EXERCISE INPUT

=== Begin Enclosure ===

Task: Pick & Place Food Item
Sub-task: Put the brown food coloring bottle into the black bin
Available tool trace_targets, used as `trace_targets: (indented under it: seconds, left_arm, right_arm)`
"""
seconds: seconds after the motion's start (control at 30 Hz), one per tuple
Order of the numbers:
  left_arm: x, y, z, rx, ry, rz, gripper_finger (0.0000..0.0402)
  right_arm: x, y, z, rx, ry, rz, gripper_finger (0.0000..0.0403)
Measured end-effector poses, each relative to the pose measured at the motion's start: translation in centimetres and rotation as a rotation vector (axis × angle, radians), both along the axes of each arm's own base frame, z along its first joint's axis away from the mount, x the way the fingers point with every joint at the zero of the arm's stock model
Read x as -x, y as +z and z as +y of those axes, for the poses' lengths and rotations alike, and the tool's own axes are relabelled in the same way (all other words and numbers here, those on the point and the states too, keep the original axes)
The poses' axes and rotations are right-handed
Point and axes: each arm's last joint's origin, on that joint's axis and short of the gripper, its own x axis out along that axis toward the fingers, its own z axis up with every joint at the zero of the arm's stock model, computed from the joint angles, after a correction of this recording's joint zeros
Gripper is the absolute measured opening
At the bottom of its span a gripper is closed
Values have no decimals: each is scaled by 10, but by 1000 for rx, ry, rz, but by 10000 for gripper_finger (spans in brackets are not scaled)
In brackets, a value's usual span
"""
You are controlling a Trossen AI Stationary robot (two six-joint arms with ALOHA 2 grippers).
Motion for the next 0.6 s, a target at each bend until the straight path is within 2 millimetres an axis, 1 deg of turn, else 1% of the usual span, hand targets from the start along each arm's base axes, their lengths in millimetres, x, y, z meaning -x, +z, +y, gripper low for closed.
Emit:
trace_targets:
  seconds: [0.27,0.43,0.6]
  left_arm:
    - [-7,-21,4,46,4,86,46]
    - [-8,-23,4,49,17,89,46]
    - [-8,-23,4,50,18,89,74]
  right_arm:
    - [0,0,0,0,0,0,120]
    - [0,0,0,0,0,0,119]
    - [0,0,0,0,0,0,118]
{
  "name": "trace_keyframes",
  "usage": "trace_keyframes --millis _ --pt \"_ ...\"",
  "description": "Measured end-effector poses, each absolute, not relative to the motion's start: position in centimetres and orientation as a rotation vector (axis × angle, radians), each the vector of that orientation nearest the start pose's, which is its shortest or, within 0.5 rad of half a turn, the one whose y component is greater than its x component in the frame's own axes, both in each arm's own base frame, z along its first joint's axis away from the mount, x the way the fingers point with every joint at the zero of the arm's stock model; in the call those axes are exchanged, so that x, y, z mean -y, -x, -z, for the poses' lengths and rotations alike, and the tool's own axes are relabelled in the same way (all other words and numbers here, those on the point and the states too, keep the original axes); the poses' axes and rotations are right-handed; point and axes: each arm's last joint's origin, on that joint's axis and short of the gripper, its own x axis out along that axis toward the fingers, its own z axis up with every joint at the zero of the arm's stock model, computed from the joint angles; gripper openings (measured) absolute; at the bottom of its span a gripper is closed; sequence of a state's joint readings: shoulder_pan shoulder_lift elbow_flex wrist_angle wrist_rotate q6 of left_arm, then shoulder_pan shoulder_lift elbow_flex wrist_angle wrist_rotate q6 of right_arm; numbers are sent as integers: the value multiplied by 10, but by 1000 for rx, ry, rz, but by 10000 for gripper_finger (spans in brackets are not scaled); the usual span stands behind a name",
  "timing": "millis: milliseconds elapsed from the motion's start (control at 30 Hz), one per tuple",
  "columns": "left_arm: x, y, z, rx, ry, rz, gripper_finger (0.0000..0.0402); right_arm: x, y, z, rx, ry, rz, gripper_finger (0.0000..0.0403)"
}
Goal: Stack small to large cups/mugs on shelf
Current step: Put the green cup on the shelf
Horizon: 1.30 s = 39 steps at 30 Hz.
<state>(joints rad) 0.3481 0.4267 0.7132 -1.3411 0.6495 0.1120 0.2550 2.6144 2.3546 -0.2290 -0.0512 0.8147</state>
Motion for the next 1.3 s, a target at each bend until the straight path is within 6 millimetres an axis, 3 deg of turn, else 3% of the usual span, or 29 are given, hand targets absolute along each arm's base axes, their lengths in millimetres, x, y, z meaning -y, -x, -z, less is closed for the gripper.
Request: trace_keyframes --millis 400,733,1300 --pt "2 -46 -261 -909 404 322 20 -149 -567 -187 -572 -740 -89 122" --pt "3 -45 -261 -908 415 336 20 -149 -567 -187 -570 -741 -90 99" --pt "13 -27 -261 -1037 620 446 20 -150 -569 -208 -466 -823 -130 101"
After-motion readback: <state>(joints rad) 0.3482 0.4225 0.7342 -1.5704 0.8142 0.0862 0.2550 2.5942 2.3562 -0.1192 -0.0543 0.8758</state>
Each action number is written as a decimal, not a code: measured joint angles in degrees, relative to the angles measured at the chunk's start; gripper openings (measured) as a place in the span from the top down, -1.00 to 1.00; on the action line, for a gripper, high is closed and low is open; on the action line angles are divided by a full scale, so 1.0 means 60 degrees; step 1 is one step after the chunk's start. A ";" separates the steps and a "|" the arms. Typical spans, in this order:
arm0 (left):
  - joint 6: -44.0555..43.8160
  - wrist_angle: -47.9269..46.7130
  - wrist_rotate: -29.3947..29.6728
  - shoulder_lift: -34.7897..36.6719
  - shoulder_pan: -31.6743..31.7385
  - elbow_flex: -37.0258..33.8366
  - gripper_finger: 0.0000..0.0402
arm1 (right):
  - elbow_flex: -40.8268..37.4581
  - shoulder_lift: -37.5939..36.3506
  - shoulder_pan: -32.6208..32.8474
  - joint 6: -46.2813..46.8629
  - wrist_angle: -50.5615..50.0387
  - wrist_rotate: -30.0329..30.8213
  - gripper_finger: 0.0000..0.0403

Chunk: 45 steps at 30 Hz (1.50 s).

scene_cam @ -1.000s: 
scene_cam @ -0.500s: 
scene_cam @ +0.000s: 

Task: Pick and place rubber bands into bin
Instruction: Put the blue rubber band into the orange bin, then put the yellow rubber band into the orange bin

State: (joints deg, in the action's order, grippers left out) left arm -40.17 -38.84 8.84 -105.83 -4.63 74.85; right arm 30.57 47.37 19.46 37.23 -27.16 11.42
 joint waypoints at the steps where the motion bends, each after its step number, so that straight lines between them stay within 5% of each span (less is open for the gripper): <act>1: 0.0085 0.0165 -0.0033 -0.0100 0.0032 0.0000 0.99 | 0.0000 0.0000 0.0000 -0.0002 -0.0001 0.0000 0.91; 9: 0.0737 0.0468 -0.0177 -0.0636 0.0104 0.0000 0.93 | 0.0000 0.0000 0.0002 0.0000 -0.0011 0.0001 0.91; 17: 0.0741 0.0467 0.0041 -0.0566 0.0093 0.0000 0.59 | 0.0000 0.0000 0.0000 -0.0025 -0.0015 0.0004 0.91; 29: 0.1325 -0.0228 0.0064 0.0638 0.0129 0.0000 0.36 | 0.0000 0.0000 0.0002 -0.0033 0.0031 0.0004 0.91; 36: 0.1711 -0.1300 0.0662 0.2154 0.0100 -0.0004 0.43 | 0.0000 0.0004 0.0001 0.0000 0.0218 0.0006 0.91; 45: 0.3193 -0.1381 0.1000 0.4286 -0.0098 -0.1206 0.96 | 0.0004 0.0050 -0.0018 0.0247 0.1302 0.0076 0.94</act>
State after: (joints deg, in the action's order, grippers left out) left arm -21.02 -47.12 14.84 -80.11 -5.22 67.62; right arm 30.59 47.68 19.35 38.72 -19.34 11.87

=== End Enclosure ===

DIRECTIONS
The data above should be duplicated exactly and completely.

TASK SOLUTION
Task: Pick & Place Food Item
Sub-task: Put the brown food coloring bottle into the black bin
Available tool trace_targets, used as `trace_targets: (indented under it: seconds, left_arm, right_arm)`
"""
seconds: seconds after the motion's start (control at 30 Hz), one per tuple
Order of the numbers:
  left_arm: x, y, z, rx, ry, rz, gripper_finger (0.0000..0.0402)
  right_arm: x, y, z, rx, ry, rz, gripper_finger (0.0000..0.0403)
Measured end-effector poses, each relative to the pose measured at the motion's start: translation in centimetres and rotation as a rotation vector (axis × angle, radians), both along the axes of each arm's own base frame, z along its first joint's axis away from the mount, x the way the fingers point with every joint at the zero of the arm's stock model
Read x as -x, y as +z and z as +y of those axes, for the poses' lengths and rotations alike, and the tool's own axes are relabelled in the same way (all other words and numbers here, those on the point and the states too, keep the original axes)
The poses' axes and rotations are right-handed
Point and axes: each arm's last joint's origin, on that joint's axis and short of the gripper, its own x axis out along that axis toward the fingers, its own z axis up with every joint at the zero of the arm's stock model, computed from the joint angles, after a correction of this recording's joint zeros
Gripper is the absolute measured opening
At the bottom of its span a gripper is closed
Values have no decimals: each is scaled by 10, but by 1000 for rx, ry, rz, but by 10000 for gripper_finger (spans in brackets are not scaled)
In brackets, a value's usual span
"""
You are controlling a Trossen AI Stationary robot (two six-joint arms with ALOHA 2 grippers).
Motion for the next 0.6 s, a target at each bend until the straight path is within 2 millimetres an axis, 1 deg of turn, else 1% of the usual span, hand targets from the start along each arm's base axes, their lengths in millimetres, x, y, z meaning -x, +z, +y, gripper low for closed.
Emit:
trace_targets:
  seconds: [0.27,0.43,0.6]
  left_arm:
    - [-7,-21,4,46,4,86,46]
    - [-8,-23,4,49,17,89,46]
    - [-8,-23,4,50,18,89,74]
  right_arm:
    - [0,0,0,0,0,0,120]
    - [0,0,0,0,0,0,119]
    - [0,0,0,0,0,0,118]
{
  "name": "trace_keyframes",
  "usage": "trace_keyframes --millis _ --pt \"_ ...\"",
  "description": "Measured end-effector poses, each absolute, not relative to the motion's start: position in centimetres and orientation as a rotation vector (axis × angle, radians), each the vector of that orientation nearest the start pose's, which is its shortest or, within 0.5 rad of half a turn, the one whose y component is greater than its x component in the frame's own axes, both in each arm's own base frame, z along its first joint's axis away from the mount, x the way the fingers point with every joint at the zero of the arm's stock model; in the call those axes are exchanged, so that x, y, z mean -y, -x, -z, for the poses' lengths and rotations alike, and the tool's own axes are relabelled in the same way (all other words and numbers here, those on the point and the states too, keep the original axes); the poses' axes and rotations are right-handed; point and axes: each arm's last joint's origin, on that joint's axis and short of the gripper, its own x axis out along that axis toward the fingers, its own z axis up with every joint at the zero of the arm's stock model, computed from the joint angles; gripper openings (measured) absolute; at the bottom of its span a gripper is closed; sequence of a state's joint readings: shoulder_pan shoulder_lift elbow_flex wrist_angle wrist_rotate q6 of left_arm, then shoulder_pan shoulder_lift elbow_flex wrist_angle wrist_rotate q6 of right_arm; numbers are sent as integers: the value multiplied by 10, but by 1000 for rx, ry, rz, but by 10000 for gripper_finger (spans in brackets are not scaled); the usual span stands behind a name",
  "timing": "millis: milliseconds elapsed from the motion's start (control at 30 Hz), one per tuple",
  "columns": "left_arm: x, y, z, rx, ry, rz, gripper_finger (0.0000..0.0402); right_arm: x, y, z, rx, ry, rz, gripper_finger (0.0000..0.0403)"
}
Goal: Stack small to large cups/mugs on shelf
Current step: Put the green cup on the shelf
Horizon: 1.30 s = 39 steps at 30 Hz.
<state>(joints rad) 0.3481 0.4267 0.7132 -1.3411 0.6495 0.1120 0.2550 2.6144 2.3546 -0.2290 -0.0512 0.8147</state>
Motion for the next 1.3 s, a target at each bend until the straight path is within 6 millimetres an axis, 3 deg of turn, else 3% of the usual span, or 29 are given, hand targets absolute along each arm's base axes, their lengths in millimetres, x, y, z meaning -y, -x, -z, less is closed for the gripper.
Request: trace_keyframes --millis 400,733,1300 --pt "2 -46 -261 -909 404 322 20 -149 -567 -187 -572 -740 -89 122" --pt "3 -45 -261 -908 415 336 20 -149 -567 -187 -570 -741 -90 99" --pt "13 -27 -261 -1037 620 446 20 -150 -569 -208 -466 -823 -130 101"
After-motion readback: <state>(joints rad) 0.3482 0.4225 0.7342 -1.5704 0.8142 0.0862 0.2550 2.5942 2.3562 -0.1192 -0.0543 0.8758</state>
Each action number is written as a decimal, not a code: measured joint angles in degrees, relative to the angles measured at the chunk's start; gripper openings (measured) as a place in the span from the top down, -1.00 to 1.00; on the action line, for a gripper, high is closed and low is open; on the action line angles are divided by a full scale, so 1.0 means 60 degrees; step 1 is one step after the chunk's start. A ";" separates the steps and a "|" the arms. Typical spans, in this order:
arm0 (left):
  - joint 6: -44.0555..43.8160
  - wrist_angle: -47.9269..46.7130
  - wrist_rotate: -29.3947..29.6728
  - shoulder_lift: -34.7897..36.6719
  - shoulder_pan: -31.6743..31.7385
  - elbow_flex: -37.0258..33.8366
  - gripper_finger: 0.0000..0.0402
arm1 (right):
  - elbow_flex: -40.8268..37.4581
  - shoulder_lift: -37.5939..36.3506
  - shoulder_pan: -32.6208..32.8474
  - joint 6: -46.2813..46.8629
  - wrist_angle: -50.5615..50.0387
  - wrist_rotate: -30.0329..30.8213
  - gripper_finger: 0.0000..0.0403

Chunk: 45 steps at 30 Hz (1.50 s).

scene_cam @ -1.000s: 
scene_cam @ -0.500s: 
scene_cam @ +0.000s: 

Task: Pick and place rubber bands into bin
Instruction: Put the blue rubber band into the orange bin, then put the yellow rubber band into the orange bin

State: (joints deg, in the action's order, grippers left out) left arm -40.17 -38.84 8.84 -105.83 -4.63 74.85; right arm 30.57 47.37 19.46 37.23 -27.16 11.42
 joint waypoints at the steps where the motion bends, each after its step number, so that straight lines between them stay within 5% of each span (less is open for the gripper): <act>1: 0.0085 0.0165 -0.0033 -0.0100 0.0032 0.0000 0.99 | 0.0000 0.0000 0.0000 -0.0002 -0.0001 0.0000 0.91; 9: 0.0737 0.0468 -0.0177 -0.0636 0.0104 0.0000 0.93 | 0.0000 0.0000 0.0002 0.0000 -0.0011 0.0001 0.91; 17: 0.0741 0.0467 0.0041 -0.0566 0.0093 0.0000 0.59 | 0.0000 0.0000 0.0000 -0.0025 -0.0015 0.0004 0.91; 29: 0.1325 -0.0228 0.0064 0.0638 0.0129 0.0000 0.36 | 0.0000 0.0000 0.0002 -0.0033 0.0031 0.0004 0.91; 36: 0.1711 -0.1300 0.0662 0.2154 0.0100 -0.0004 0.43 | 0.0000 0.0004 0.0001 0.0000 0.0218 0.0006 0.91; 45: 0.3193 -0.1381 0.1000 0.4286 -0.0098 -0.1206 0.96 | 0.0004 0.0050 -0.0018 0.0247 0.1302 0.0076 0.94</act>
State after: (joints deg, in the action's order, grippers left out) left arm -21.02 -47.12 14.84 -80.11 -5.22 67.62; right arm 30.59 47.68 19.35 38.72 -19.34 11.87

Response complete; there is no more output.